*Description of the task*
Give again only those lines from the start of the entries through the line holding "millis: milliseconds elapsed", leaving them as they are.

Extracted data entries
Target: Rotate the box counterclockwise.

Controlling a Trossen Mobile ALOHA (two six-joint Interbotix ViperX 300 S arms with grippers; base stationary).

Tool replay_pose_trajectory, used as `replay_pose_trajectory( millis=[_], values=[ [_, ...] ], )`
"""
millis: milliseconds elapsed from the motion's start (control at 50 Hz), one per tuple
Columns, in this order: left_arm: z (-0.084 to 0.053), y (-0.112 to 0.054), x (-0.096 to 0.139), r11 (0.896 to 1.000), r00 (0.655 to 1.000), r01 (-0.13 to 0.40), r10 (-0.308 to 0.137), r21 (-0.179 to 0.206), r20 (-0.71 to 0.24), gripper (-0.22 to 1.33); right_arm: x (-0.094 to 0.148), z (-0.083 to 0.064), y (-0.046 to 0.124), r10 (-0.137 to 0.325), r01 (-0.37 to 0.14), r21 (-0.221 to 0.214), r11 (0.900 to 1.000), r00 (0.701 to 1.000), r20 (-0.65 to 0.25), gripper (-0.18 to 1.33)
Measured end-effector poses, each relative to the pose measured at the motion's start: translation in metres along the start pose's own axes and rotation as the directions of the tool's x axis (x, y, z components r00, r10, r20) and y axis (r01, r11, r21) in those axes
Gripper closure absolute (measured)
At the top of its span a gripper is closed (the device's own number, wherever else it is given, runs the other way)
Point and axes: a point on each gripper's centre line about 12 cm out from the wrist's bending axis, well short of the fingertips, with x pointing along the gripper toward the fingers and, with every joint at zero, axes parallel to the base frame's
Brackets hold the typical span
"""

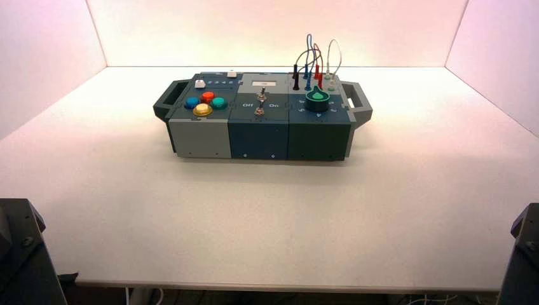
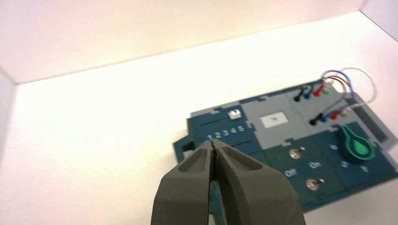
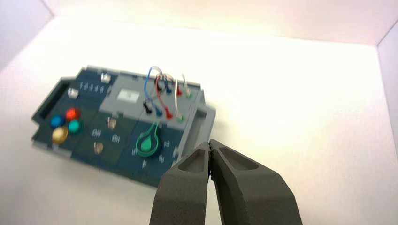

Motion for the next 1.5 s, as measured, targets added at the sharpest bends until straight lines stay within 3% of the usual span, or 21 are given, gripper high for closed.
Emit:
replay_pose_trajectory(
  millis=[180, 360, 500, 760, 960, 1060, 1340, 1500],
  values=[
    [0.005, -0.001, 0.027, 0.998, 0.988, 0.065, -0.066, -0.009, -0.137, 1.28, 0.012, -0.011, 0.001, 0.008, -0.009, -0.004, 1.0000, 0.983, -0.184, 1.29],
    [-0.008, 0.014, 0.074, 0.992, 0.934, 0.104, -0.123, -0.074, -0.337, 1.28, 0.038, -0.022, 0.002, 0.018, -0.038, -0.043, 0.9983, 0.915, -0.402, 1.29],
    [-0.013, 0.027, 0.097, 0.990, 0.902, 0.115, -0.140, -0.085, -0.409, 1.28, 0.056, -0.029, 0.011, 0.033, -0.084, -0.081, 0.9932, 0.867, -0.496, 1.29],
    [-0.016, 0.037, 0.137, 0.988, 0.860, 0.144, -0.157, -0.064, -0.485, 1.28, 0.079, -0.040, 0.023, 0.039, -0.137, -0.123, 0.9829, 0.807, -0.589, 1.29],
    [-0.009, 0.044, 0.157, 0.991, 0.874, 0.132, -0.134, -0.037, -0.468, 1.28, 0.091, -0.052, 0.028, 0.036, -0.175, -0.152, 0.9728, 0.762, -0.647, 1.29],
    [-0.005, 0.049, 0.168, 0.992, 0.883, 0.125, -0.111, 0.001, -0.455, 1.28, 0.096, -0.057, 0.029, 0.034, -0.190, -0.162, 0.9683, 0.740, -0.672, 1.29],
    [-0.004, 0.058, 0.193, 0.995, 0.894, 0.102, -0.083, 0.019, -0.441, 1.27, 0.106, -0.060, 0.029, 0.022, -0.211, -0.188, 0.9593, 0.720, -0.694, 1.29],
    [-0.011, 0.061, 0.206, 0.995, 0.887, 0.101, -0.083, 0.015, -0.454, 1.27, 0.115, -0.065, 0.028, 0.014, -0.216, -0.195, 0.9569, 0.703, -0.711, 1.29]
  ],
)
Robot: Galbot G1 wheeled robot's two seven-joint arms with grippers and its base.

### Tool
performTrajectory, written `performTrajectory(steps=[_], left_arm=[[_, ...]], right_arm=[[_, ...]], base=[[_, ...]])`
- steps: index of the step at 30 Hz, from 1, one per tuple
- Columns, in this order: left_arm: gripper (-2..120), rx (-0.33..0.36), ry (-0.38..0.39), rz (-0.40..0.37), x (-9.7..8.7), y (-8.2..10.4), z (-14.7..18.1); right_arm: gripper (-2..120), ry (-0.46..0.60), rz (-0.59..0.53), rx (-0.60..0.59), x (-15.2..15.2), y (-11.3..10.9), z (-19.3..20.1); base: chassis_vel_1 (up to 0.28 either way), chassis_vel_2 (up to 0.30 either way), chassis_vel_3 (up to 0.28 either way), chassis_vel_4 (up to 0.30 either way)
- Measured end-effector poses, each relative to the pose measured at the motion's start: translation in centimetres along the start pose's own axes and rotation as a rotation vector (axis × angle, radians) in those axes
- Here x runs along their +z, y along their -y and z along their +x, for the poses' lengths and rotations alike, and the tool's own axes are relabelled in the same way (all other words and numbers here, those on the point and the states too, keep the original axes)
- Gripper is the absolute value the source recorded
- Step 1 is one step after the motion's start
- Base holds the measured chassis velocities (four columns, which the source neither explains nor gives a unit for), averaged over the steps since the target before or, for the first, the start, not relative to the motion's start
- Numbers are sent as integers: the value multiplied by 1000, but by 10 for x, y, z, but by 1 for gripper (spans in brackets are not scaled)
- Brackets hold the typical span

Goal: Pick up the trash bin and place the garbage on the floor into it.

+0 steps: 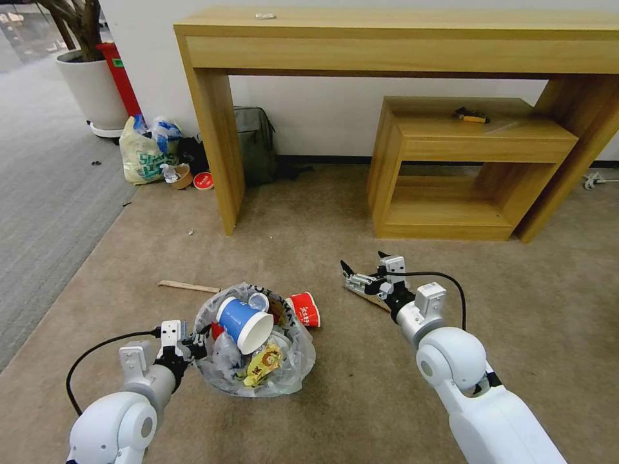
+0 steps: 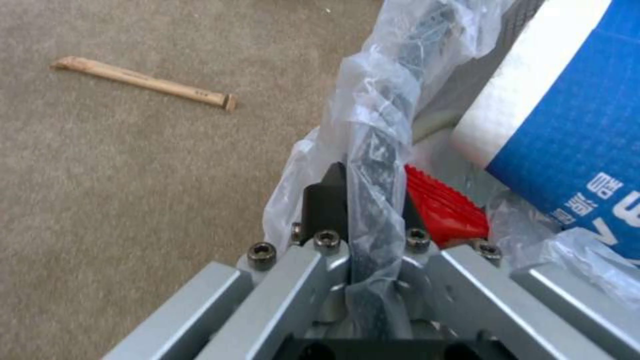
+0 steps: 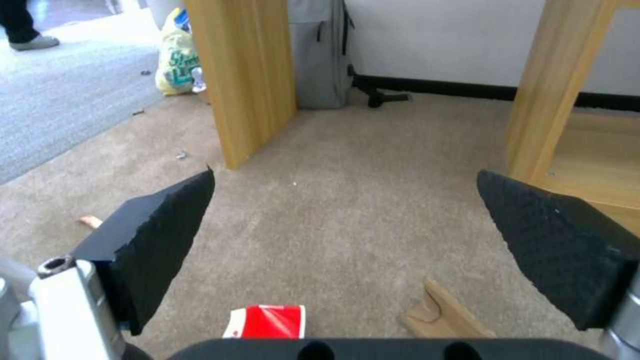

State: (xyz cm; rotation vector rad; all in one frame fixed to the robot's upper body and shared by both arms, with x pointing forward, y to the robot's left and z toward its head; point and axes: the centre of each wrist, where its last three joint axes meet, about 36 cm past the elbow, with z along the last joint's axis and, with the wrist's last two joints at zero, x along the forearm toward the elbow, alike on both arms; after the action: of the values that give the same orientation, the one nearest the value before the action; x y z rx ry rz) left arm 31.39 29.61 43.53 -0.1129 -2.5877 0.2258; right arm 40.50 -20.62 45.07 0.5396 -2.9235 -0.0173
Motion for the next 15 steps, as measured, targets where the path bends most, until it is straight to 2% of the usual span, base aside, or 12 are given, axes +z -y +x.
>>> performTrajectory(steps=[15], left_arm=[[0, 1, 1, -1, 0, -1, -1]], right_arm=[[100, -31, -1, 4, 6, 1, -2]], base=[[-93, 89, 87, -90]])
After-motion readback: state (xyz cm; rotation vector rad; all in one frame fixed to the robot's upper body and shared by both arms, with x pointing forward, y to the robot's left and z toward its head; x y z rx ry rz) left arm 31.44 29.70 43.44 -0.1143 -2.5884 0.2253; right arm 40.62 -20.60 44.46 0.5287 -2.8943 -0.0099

*Written answer*
Target: Rotate the box counterclockwise.

Controlling a Trossen Mobile ALOHA (two six-joint Interbotix ViperX 300 S arms with grippers; base stationary).

Tool replay_pose_trajectory, used as `replay_pose_trajectory( millis=[_], values=[ [_, ...] ], )`
"""
millis: milliseconds elapsed from the motion's start (control at 50 Hz), one per tuple

That concludes the output.